Section 3 Kernel Density Estimation in Practice

In this section we conclude our discussion of kernel density estimation by considering practical aspects of implementing the method. We discuss how to choose a kernel, how to select an appropriate bandwidth in practice, and how the method extends to higher dimensions.

3.1 Choice of Kernel

The integrated error in equation (2.12) is proportional to \(\bigl( R(K)^2 \mu_2(K) \bigr)^{2/5}\), and none of the remaining terms in the equation depends on the choice of the kernel.
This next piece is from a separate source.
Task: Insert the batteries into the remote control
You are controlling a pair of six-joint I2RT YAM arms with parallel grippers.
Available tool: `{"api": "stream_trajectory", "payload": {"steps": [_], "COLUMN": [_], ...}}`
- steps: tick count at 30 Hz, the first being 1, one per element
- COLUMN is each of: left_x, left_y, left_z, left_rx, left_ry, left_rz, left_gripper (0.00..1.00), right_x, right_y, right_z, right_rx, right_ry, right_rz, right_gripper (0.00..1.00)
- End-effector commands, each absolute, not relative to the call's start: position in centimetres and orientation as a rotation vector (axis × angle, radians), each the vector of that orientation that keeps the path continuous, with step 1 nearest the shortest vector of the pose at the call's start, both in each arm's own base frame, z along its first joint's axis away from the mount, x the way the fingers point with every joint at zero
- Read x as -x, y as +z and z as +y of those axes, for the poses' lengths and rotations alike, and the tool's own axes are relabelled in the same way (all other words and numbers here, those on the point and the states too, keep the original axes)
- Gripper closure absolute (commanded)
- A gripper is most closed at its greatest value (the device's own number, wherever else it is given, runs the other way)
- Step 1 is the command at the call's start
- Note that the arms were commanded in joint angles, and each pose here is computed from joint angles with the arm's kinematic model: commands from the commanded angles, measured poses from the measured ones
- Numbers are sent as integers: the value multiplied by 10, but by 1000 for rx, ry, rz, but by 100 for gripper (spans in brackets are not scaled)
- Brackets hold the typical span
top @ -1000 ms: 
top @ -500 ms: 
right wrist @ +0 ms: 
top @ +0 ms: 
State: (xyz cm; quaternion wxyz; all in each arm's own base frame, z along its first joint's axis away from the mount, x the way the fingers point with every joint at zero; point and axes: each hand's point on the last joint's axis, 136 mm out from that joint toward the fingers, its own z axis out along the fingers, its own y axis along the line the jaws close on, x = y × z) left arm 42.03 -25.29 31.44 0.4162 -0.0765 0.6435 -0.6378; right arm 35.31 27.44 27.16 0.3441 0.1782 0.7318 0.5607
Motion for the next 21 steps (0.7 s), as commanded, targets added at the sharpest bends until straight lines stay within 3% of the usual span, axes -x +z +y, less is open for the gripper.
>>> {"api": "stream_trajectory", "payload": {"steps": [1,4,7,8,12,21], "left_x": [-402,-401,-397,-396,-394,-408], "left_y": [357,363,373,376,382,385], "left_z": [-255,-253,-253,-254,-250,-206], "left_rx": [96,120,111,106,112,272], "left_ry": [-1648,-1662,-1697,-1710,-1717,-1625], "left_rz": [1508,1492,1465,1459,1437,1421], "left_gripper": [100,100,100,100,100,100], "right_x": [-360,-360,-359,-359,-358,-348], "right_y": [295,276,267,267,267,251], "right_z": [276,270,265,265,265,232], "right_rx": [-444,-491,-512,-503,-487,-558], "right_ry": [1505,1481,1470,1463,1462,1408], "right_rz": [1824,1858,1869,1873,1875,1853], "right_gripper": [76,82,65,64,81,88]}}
Thus, we can minimise the error by choosing a kernel which has minimal \(R(K)^2 \mu_2(K)\). For a given kernel, it is easy to work out the value of \(R(K)^2 \mu_2(K)\).

Example 3.1 For the uniform kernel we have \[\begin{equation*} K(x) = \begin{cases} 1/2 & \mbox{if $-1 \leq x \leq 1$} \\ 0 & \mbox{otherwise.} \end{cases} \end{equation*}\] From this we find \[\begin{equation*} R(K) = \int_{-\infty}^\infty K(x)^2 \,dx = \int_{-1}^1 \frac14 \,dx = \frac12 \end{equation*}\] and \[\begin{equation*} \mu_2(K) = \int_{-\infty}^\infty x^2 K(x) \,dx = \int_{-1}^1 \frac12 x^2 \,dx = \frac16 \Bigl. x^3 \Bigr|_{x=-1}^1 = \frac16 \bigl( 1 - (-1) \bigr) = \frac13. \end{equation*}\] Thus, for the uniform kernel we have \[\begin{equation*} R(K)^2 \mu_2(K) = \Bigl( \frac12 \Bigr)^2 \frac13 = \frac{1}{12} \approx 0.083333. \end{equation*}\]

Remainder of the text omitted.